Dis-Chem reported an earnings drop of 39% YoY, but according to the company’s normalised numbers earnings were down 6.8% YoY. We note that revenue growth was still relatively strong at 13.2% YoY, although it was nevertheless slightly weaker than the market’s expectation of 14% YoY growth. Meanwhile, retail revenue growth came in at 11.8% YoY, with like-for-like (LfL) growth of 5.4% and price inflation of 2.3%.
Figure 1: Dis-Chem Group 1H20 financial summary
*Increase in net finance cost due to: i) the increase in the term loan; ii) financing of additional stock ahead of the strike and; iii) IFRS16.
*Growth in minorities as a result of good performance of the firm’s oncology business.
The big disappointment for us came in the gross profit (GP) margin, where the loss of volume rebates caused the GP margin to contract by 184bps.
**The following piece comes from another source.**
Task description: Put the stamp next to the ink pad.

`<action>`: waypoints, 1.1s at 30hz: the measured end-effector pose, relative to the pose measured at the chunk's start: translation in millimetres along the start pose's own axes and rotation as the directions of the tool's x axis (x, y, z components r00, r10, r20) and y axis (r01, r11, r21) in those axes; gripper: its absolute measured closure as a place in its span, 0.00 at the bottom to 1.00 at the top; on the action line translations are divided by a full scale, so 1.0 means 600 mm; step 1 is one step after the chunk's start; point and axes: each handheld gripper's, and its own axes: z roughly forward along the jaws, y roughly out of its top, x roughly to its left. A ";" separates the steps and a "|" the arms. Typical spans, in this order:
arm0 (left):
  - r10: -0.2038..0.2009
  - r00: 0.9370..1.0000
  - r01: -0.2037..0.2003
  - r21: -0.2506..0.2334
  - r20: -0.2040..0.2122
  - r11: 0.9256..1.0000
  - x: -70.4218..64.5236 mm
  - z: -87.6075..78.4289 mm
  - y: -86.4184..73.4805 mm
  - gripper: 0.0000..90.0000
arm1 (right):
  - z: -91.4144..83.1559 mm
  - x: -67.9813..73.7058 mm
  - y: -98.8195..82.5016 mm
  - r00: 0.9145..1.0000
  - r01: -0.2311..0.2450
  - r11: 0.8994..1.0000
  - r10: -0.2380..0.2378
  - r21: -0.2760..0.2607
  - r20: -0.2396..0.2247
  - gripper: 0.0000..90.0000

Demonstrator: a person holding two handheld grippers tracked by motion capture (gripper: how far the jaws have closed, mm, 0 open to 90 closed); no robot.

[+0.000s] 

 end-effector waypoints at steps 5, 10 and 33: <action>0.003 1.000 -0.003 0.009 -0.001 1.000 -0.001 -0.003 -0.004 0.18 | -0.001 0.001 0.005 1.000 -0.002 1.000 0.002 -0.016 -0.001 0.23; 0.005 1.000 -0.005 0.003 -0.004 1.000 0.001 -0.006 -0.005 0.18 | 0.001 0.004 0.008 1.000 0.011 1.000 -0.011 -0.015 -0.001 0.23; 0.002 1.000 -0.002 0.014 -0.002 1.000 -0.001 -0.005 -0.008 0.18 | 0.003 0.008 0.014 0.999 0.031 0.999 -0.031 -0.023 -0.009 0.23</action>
Figure 2: Dis-Chem Group total income
Low growth in purchases from suppliers impacted growth rebates and fee-for-service income, negatively impacting the total income margin.
The majority of the impact was in the retail segment.
Despite successful improvement of additional trade term income and the maintenance of transactional gross margin, the Group total income margin declined.
Expense growth was on the high side and came in at 11.2% (ignoring one-off items) but was, encouragingly, slightly lower than revenue growth. The high expense growth is expected since Dis-Chem continues to roll out new stores. On a normalised basis, the company earned ZAc41/share vs the ZAc31 reported. It thus looks very unlikely that Dis-Chem will earn more than ZAc90/share even on a normalised basis for the full year.
Figure 3: Dis-Chem Group EPS and HEPS
Dis-Chem continues to take market share in all the areas in which it competes, highlighting the quality of the business and the strength of the brand. Importantly, the performance of those brands it acquired from Ascendis are exceeding management’s expectations.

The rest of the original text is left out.